Try it: Below are some records; work out how many of their lines contain "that" and give the number only.

Material provided:
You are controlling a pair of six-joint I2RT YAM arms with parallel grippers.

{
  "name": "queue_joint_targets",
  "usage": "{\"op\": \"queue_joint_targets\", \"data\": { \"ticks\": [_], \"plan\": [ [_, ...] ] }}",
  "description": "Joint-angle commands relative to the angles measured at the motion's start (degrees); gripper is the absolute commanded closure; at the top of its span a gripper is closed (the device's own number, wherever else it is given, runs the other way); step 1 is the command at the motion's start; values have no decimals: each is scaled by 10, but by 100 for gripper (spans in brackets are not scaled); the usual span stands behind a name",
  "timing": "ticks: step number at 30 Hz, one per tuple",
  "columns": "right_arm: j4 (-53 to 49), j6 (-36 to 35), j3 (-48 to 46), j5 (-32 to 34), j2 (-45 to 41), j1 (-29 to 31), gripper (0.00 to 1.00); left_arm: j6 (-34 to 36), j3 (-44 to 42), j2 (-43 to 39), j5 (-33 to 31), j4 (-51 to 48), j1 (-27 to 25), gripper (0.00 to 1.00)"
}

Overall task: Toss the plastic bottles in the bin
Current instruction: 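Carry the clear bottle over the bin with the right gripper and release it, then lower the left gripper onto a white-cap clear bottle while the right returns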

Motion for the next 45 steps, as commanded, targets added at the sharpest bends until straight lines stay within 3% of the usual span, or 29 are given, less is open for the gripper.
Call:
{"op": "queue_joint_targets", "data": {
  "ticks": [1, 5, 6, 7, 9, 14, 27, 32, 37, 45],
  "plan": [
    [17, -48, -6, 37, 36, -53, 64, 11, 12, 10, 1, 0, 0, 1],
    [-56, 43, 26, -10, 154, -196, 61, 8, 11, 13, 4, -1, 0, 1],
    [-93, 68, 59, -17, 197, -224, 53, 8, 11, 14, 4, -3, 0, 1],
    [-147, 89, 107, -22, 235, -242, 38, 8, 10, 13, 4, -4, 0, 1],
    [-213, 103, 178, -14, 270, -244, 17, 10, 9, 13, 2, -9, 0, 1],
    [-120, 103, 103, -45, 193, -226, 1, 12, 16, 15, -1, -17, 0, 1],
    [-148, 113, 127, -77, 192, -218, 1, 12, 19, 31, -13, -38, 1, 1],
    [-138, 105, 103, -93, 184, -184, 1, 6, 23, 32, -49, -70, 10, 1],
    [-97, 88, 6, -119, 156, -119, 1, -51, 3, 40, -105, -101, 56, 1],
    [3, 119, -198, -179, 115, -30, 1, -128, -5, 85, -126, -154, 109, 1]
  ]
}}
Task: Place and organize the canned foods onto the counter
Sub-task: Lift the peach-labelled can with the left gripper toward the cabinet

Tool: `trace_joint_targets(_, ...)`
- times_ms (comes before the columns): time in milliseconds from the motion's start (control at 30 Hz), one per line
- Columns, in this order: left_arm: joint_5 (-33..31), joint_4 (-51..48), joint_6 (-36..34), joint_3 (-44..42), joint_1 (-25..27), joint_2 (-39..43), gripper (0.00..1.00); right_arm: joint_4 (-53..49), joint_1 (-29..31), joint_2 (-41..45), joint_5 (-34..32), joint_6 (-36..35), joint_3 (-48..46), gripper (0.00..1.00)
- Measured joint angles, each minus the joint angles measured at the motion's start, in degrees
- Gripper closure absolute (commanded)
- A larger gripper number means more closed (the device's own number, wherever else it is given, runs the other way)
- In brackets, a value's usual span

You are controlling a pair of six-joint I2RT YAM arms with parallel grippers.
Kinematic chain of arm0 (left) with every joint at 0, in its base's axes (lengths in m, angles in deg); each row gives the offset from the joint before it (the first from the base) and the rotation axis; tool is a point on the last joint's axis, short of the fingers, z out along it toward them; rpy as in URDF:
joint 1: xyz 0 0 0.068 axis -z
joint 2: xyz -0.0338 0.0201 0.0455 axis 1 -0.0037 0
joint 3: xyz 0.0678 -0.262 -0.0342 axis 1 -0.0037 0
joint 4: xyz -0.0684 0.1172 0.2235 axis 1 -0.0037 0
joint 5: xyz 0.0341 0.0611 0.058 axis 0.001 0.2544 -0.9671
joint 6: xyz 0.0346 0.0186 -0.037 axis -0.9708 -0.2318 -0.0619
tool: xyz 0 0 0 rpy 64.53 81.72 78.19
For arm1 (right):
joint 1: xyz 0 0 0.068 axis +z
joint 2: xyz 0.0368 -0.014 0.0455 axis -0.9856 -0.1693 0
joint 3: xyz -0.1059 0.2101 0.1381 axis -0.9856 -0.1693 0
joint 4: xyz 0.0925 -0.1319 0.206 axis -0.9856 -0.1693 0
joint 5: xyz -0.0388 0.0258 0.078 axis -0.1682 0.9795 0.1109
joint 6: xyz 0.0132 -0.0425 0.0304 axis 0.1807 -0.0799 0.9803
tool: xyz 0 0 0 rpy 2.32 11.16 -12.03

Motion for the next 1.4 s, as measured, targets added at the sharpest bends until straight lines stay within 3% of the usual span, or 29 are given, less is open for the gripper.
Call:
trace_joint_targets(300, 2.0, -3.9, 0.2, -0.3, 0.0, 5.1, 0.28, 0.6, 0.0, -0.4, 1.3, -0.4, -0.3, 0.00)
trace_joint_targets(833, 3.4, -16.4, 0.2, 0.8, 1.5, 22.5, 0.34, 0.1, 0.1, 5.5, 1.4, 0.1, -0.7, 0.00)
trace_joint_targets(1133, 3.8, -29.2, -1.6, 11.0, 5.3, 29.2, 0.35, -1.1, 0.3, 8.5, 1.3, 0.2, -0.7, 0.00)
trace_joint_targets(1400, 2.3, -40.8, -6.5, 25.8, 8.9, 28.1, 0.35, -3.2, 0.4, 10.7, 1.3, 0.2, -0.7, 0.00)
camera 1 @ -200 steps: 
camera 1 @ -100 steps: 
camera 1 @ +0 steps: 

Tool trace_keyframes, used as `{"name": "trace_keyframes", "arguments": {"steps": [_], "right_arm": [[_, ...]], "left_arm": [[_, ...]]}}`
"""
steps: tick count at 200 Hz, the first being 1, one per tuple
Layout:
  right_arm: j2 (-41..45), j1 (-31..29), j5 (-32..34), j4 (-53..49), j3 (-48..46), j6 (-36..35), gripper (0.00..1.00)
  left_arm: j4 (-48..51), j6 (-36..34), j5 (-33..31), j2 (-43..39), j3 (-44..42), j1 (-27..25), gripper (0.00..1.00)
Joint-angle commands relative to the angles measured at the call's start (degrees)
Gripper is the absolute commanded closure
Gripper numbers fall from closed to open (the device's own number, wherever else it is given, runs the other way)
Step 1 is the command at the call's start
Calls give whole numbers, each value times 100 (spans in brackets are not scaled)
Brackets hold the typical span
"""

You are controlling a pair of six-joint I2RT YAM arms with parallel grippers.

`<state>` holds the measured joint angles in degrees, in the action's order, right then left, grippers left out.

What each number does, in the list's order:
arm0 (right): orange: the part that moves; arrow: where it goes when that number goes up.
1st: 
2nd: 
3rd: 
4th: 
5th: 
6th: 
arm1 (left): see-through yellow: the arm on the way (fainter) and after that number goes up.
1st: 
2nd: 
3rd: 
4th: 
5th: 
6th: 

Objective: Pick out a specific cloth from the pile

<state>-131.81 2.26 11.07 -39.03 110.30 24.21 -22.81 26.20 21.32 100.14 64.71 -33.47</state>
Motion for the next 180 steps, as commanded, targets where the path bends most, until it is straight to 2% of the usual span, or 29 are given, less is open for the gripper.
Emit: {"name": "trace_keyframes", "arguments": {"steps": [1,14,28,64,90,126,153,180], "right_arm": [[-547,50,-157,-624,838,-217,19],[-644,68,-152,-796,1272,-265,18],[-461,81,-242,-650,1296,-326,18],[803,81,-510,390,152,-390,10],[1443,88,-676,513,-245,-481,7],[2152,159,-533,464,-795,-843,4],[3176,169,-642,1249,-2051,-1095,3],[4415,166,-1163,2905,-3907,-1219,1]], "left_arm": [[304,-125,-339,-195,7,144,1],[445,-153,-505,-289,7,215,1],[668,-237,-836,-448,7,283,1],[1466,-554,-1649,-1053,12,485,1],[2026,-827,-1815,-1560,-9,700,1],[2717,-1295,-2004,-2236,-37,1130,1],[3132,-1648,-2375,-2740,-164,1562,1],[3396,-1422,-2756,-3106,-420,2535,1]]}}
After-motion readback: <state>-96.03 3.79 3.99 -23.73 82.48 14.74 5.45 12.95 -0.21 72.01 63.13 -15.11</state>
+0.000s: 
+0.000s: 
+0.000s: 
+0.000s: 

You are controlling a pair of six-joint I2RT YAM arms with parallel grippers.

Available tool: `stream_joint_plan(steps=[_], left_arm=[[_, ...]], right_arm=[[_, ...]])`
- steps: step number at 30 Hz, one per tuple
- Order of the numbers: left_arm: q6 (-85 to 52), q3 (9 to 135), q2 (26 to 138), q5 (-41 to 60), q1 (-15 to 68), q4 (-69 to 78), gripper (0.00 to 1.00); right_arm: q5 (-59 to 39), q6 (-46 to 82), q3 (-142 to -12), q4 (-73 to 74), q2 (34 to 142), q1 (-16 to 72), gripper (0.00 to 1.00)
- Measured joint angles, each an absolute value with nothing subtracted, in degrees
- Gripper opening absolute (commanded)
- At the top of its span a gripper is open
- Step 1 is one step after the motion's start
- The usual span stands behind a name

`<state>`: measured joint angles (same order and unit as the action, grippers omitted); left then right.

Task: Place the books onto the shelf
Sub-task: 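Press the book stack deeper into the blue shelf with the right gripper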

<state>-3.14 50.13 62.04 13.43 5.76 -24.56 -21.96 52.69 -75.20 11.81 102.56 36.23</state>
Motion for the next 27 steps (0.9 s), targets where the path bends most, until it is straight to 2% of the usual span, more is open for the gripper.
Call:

Output: 2